*** Opening EXERCISE DATA ***

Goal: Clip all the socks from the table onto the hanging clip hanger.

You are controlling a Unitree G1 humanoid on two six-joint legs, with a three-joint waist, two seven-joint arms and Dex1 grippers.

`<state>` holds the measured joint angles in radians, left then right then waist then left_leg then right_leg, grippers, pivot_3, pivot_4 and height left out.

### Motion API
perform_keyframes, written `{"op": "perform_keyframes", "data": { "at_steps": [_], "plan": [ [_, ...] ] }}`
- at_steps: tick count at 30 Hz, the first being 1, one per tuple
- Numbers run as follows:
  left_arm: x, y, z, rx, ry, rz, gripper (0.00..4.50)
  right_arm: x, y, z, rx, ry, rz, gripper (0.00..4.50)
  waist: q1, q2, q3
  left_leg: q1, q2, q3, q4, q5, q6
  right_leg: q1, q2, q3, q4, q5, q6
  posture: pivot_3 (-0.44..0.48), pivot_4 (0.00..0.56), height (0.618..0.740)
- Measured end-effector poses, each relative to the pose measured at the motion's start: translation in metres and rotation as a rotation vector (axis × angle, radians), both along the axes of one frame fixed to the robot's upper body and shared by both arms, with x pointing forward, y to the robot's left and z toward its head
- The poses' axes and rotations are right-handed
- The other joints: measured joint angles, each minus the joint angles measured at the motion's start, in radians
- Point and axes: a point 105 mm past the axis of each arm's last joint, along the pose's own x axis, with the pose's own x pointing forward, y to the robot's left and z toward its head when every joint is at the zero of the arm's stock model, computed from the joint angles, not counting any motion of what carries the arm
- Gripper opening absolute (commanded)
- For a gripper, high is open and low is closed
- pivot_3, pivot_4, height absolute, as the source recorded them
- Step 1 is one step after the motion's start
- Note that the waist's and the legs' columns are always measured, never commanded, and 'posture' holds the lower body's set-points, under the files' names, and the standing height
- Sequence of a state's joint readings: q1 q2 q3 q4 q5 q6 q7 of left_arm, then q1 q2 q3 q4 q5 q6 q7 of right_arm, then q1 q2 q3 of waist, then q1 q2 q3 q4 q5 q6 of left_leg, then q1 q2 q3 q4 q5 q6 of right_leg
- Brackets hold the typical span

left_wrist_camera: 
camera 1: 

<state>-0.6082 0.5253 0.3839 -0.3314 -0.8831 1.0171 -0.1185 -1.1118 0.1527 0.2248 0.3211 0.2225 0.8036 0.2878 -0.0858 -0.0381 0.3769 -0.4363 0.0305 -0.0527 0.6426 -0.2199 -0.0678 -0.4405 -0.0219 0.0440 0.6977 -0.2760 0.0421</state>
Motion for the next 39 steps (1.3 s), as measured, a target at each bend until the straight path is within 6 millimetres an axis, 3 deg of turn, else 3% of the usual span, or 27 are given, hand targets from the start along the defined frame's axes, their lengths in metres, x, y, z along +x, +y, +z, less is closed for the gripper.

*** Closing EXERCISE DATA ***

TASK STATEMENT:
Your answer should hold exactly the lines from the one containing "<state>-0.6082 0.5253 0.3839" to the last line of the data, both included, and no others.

REPLY:
<state>-0.6082 0.5253 0.3839 -0.3314 -0.8831 1.0171 -0.1185 -1.1118 0.1527 0.2248 0.3211 0.2225 0.8036 0.2878 -0.0858 -0.0381 0.3769 -0.4363 0.0305 -0.0527 0.6426 -0.2199 -0.0678 -0.4405 -0.0219 0.0440 0.6977 -0.2760 0.0421</state>
Motion for the next 39 steps (1.3 s), as measured, a target at each bend until the straight path is within 6 millimetres an axis, 3 deg of turn, else 3% of the usual span, or 27 are given, hand targets from the start along the defined frame's axes, their lengths in metres, x, y, z along +x, +y, +z, less is closed for the gripper.

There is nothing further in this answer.